Sebagai pengusaha, ia harus melakukan pengecekan keuangan, memutar otak, mengendus pendapatan agar para jurnalis yang tergabung dengan Project Multatuli tetap bisa bekerja secara independen, memegang kode etik jurnalistik.

Namun di era sekarang tetap menempuh jalur independen amatlah sulit. Bahkan untuk bertahan menjadi jurnalis pun sulit. Kesulitan itu terjadi dua kali lipat bagi jurnalis perempuan yang bertugas dibayangi kekerasan berbasis gender, fisik atau digital, tanpa jaminan dari pihak mana pun.

Bahkan Project Multatuli telah mengalami serangan digital ketika memberitakan korban kasus kekerasan seksual yang tidak ditanggapi oleh kepolisian. Akibatnya, situs Project Multatuli tak bisa diakses dan kanal Youtube mitra Project Multatuli, Suara Kita, dibajak.

Project Multatuli tidak sendirian. Rekan sesama media alternatif lainnya banyak mengalami ancaman serupa. Di jalur terjal independen itu mereka juga dirundung pertanyaan tentang kelangsungan hidup mereka, selain mempertanyakan masa depan demokrasi. Pertanyaan ini berusaha dijawab dengan membentuk persekutuan antara media-media alternatif.

“Maka hari ini saya lantang meminta siapa pun untuk membantu kami, kalau bisa dana, terutama untuk liputan independen yang melayani publik. Dengan bersekutu kami lebih kuat,” katanya.

Ke-12 media dalam persekutuan ini ialah Project Multatuli, Bale Bengong, BandungBergerak.id, Bincang Perempuan, Betahita, Ekuatorial, Floresia, Konde.co, Remotivi, Serat.id, Sinarpidie.co, SuaraKita.

Ancaman Kebebasan Pers Global

Meski sebagai ketua Koalisi Kebebasan Media, Lambert Grijns menyatakan bukan berarti Belanda terdepan dan terbaik dalam hal kebebasan pers. Bahkan indeks kebebasan pers Belanda kini turun menjadi 28. Salah satu alasan kemerosotan ini terjadi karena adanya beberapa kekerasan terhadap jurnlis.

Tahun 2021, seorang jurnalis investigasi di Belanda terbunuh karena menyelidiki praktik kejahatan terorganisir. Selain itu, Belanda kini harus lebih konsens lagi pada perlindungan jurnalis baik secara fisik maupun digital.

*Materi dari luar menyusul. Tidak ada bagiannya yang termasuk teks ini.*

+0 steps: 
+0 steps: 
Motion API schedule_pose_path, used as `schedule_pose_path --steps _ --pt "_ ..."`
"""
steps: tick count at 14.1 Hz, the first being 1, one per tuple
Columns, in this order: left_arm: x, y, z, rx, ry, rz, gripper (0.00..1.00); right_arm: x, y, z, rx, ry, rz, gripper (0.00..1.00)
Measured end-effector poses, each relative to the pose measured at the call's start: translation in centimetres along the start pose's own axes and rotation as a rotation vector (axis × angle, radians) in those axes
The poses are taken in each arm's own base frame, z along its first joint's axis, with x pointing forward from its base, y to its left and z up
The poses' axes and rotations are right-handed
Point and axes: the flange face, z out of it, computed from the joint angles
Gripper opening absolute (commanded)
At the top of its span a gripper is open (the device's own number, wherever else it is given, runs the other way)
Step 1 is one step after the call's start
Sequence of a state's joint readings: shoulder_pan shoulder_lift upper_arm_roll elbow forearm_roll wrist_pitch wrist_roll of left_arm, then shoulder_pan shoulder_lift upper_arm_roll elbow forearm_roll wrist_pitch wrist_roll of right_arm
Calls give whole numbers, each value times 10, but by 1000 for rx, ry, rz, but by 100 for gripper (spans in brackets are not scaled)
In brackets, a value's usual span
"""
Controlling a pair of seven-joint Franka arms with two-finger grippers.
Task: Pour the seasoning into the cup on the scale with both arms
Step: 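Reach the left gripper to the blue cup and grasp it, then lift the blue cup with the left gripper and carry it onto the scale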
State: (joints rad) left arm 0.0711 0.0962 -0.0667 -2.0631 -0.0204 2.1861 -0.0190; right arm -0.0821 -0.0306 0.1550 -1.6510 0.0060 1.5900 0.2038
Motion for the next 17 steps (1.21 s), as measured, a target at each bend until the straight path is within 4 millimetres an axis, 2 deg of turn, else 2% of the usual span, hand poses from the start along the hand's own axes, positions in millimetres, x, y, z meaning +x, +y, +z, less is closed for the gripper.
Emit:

Kekerasan terhadap pers dari ranah digital dinilai sebagai bentuk ancaman baru terhadap kebebasan pers. Bahkan ancaman ini bersifat global, bukan hanya dialami Belanda dan Indonesia saja. “Mayoritas di ruangan ini tahu kebebasan pers menjadi masalah pelik tahun ini,” katanya.

Ancaman digital berdampak besar pada psikologis korban. Sementara itu, ancaman fisik bukan berarti mereda. Data UNESCO menunjukkan bahwa setiap 5 hari ada jurnalis yang terbunuh sebagai akibat langsung dari pekerjaan mereka, yaitu membuat berita dan informasi bagi kepentingan publik.